Les règles budgétaires inscrites dans le pacte de stabilité et de croissance sont mises en suspens. Quand seront-elles levées, et faudra-t-il envisager un traitement différencié des pays selon leur niveau de reprise ?

"Ce sera un défi pour les prochaines années: comment maintenir un niveau d’investissement élevé aussi quand on reprendra le chemin de la réduction des déséquilibres budgétaires."

Nous n’avons pas d’expérience antérieure à laquelle nous référer. Nous désactiverons la clause dérogatoire générale du pacte quand le ralentissement économique grave affectant l’Europe dans son ensemble sera terminé. On ne l’annulera pas dès que la situation sera redevenue bonne dans deux ou trois pays, mais quand nous aurons une situation économique saine dans la majorité des pays européens. Si nos prévisions se confirment, ce sera probablement le cas l’an prochain.

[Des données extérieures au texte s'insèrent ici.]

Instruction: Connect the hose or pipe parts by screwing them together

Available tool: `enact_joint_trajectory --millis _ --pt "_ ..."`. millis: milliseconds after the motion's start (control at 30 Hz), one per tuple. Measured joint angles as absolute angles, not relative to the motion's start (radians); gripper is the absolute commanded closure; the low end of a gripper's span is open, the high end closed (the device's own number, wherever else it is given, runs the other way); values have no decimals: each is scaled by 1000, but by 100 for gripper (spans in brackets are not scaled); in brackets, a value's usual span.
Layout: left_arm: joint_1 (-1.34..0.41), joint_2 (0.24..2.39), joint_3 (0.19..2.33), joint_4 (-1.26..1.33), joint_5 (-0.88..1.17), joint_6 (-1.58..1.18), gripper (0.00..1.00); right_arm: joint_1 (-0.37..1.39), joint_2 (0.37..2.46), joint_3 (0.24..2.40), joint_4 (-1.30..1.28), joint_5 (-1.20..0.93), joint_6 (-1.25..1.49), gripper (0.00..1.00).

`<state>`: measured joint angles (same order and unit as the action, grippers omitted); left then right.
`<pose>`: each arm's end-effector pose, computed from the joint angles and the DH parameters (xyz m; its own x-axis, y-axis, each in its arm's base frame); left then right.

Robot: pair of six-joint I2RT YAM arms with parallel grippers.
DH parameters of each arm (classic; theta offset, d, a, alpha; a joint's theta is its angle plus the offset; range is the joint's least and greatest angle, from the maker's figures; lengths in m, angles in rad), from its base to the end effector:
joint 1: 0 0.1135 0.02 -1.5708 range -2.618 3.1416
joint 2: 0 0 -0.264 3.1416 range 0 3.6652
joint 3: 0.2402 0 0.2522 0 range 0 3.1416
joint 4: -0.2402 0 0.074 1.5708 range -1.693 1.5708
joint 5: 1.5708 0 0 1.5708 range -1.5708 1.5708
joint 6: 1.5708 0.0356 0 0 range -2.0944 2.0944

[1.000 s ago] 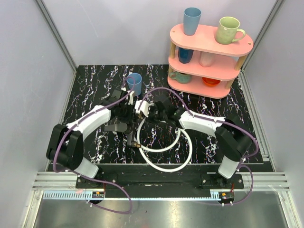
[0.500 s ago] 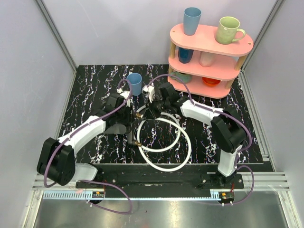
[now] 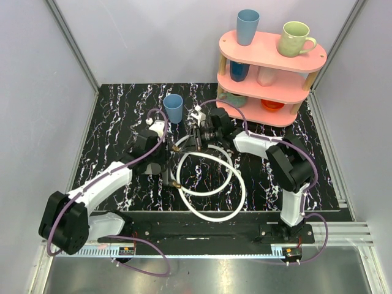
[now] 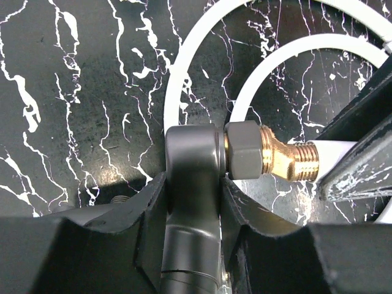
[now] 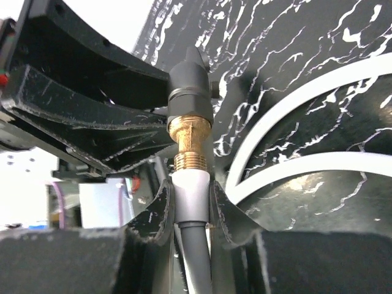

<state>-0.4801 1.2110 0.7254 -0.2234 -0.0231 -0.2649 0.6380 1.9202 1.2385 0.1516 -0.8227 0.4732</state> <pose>0.2264 -0.1170 0.2280 -0.6741 0.0560 -0.7365 0.2795 0.9423 -0.1842 0.3244 0.2730 0.2041 -0.7777 -0.1907 -0.5991 -0.6277 0.2884 0.7231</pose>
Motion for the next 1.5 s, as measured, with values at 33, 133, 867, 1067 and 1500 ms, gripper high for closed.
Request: enact_joint_trajectory --millis 33,133,867,1067,1500 --pt "-483 1196 710 -209 -31 -268 100 636 1922 1227 184 -828 517 100" --pt "-485 1138 640 -139 -54 -287 100 634 1930 1170 334 -837 695 100" --pt "-511 1248 845 -313 -3 -335 100 625 1679 1176 158 -463 407 9" --pt "-400 1327 922 -451 81 -338 100 647 1530 1179 70 -352 -22 8" --pt "-294 1475 1042 -618 247 -270 100 1034 1469 878 207 30 -1069 12"
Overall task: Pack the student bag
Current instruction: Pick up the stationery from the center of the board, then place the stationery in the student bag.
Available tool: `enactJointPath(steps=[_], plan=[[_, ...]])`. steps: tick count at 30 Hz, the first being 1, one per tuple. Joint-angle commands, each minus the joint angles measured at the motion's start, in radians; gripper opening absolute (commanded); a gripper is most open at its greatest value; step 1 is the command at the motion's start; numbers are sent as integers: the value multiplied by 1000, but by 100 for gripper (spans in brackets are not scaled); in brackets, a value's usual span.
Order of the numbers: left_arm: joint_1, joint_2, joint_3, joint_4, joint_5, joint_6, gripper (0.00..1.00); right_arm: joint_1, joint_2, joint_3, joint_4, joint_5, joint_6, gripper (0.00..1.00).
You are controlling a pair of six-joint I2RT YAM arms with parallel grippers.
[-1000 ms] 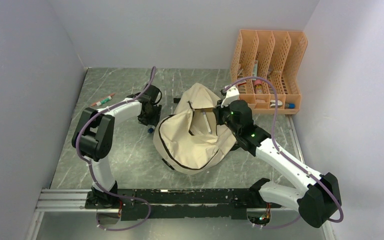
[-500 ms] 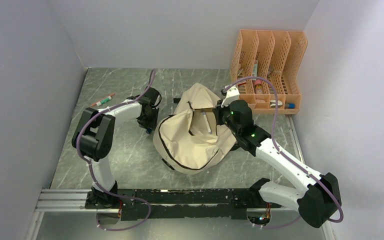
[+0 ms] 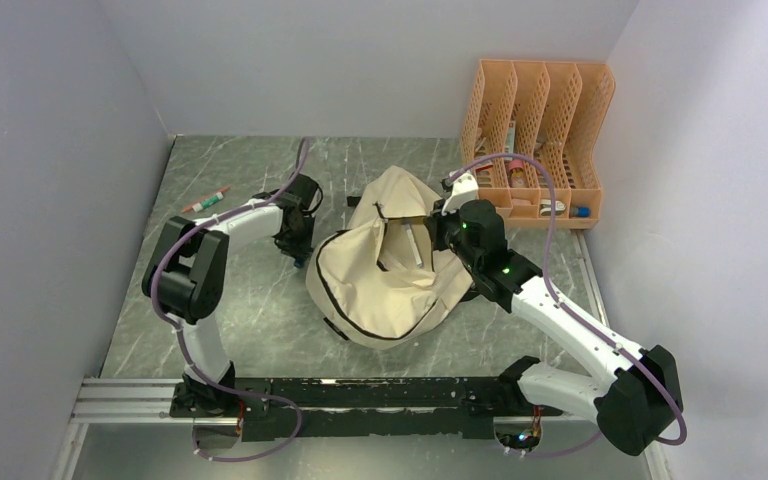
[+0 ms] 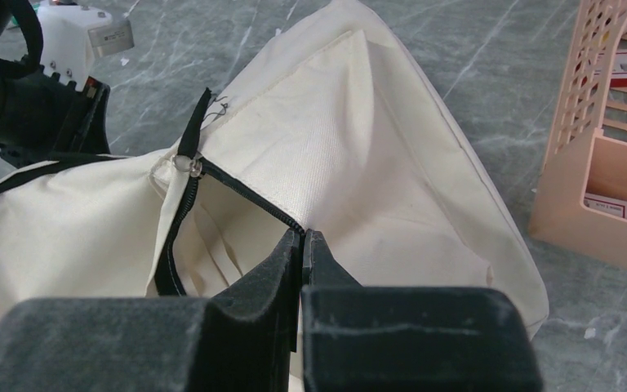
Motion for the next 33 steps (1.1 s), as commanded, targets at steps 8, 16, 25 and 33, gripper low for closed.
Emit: enactJointPath(steps=[8, 16, 25, 33], plan=[[4, -268, -37, 65, -3, -50, 6, -16, 31, 22, 27, -63, 10, 0], [2, -449, -92, 203, 193, 17, 7, -16, 50, 30, 31, -79, 20, 0], [-142, -551, -104, 305, 384, 66, 7, -15, 74, 31, 48, -103, 52, 0], [-259, -564, -201, 456, 466, -11, 7, -14, 77, 33, 53, -103, 71, 0]])
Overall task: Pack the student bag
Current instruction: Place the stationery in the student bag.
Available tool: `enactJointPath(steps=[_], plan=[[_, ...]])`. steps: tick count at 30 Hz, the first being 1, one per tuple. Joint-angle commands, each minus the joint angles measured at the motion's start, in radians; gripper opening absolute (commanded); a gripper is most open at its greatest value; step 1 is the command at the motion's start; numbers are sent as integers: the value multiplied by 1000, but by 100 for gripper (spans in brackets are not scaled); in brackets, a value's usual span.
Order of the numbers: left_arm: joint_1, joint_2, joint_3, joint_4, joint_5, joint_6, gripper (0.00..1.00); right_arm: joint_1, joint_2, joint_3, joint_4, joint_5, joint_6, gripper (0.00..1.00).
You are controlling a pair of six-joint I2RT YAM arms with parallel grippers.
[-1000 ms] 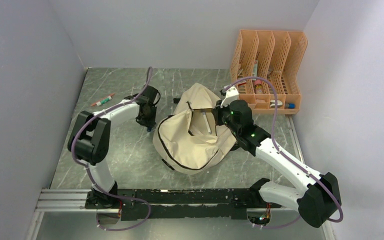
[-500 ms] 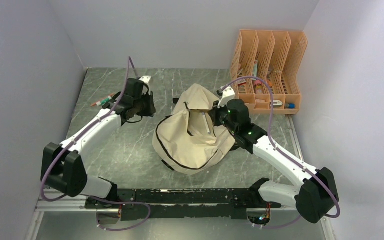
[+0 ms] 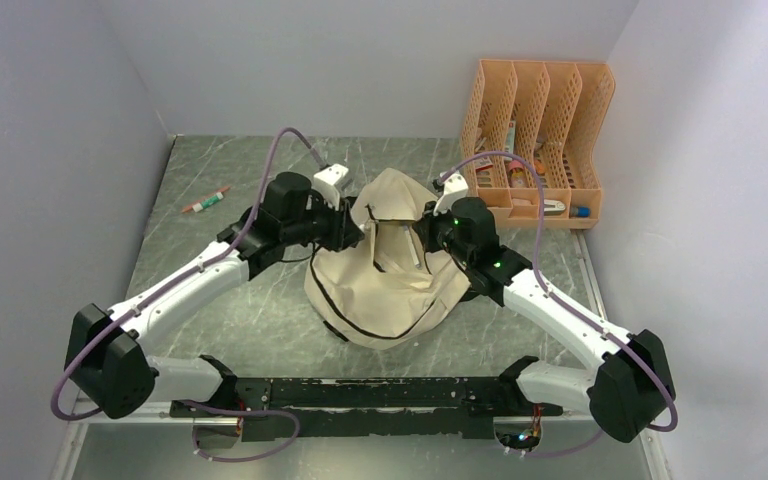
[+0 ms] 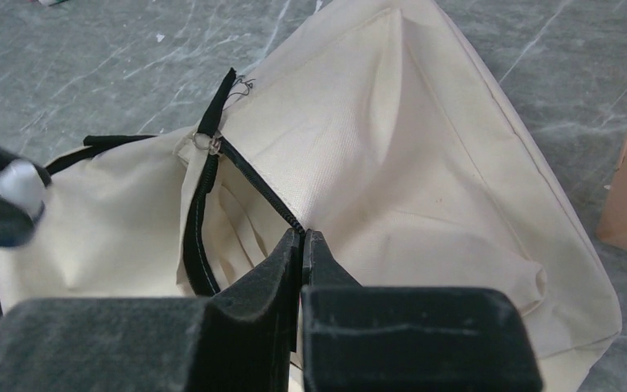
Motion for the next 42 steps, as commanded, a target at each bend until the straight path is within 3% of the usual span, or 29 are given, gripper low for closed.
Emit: enactJointPath(steps=[1, 6, 11, 24, 30, 42], plan=[[-45, -4, -81, 153, 96, -63, 7, -11, 0, 26, 31, 3, 20, 0], [-108, 55, -106, 239, 86, -124, 6, -11, -3, 21, 33, 5, 26, 0], [-161, 124, -80, 256, -109, -239, 5, -11, -1, 24, 33, 6, 37, 0], [-214, 295, 14, 347, -339, -342, 6, -10, -21, 8, 24, 9, 74, 0], [-229, 355, 53, 341, -380, -349, 26, -10, -31, 2, 19, 3, 86, 0], [-231, 345, 61, 307, -404, -306, 43, -10, -37, -14, 25, 4, 91, 0]])
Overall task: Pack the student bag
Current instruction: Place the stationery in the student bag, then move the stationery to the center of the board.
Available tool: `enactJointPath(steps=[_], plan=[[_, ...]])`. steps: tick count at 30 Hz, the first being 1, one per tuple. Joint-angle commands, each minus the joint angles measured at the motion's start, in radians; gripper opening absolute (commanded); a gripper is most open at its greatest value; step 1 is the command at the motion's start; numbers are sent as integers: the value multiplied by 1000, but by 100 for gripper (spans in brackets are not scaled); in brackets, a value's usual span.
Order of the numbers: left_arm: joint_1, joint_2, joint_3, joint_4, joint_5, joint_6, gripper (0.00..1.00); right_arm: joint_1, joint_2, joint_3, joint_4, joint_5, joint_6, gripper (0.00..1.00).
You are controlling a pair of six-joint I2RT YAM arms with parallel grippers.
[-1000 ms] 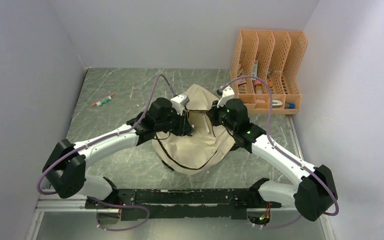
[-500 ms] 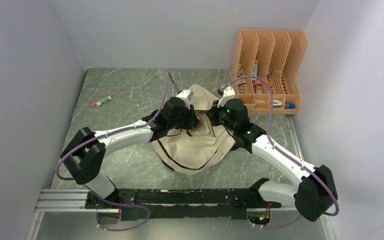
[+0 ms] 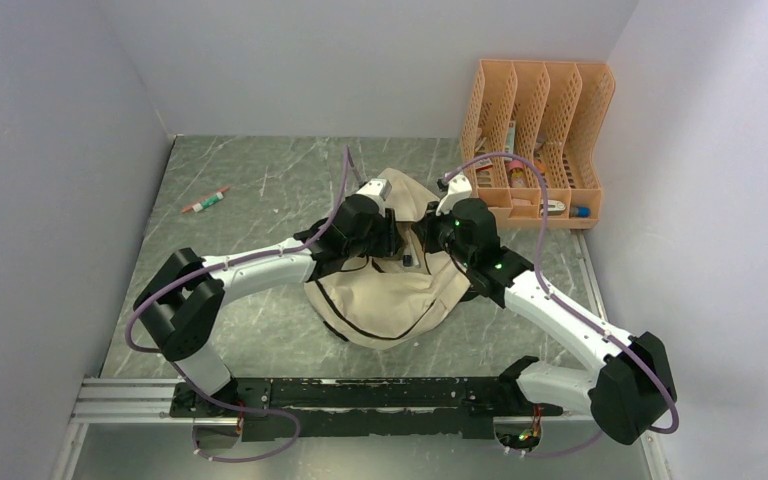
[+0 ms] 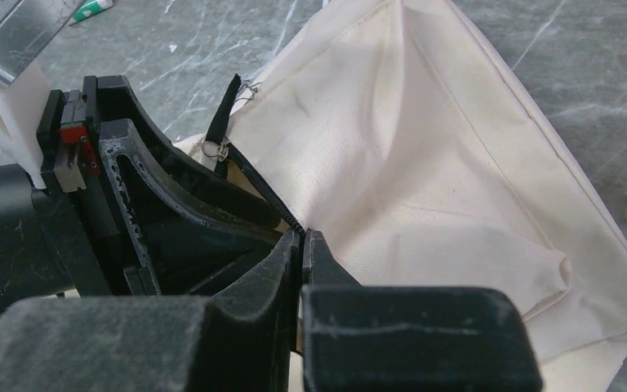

Le retour à la normale ne rimera pas avec le retour de politiques d’austérité ?

Je ne sais pas si l’expression retour à la normale est quelque chose que nous allons vivre dans les prochains mois. D’abord, parce que nous avons devant nous une situation de coexistence assez longue avec la pandémie. Ensuite, parce que nous devons utiliser cette reprise pour éviter les erreurs du passé. D'une part en utilisant cette opportunité pour remettre nos modèles économiques dans la bonne direction, je pense avant tout à la durabilité environnementale. Et ensuite parce que, si nous regardons vers les crises précédentes, nous ne devrions pas répéter l’erreur de sacrifier l’investissement en entamant la consolidation budgétaire. Ce sera un défi pour les prochaines années: comment maintenir un niveau d’investissement aussi élevé quand on reprendra le chemin de la réduction des déséquilibres budgétaires?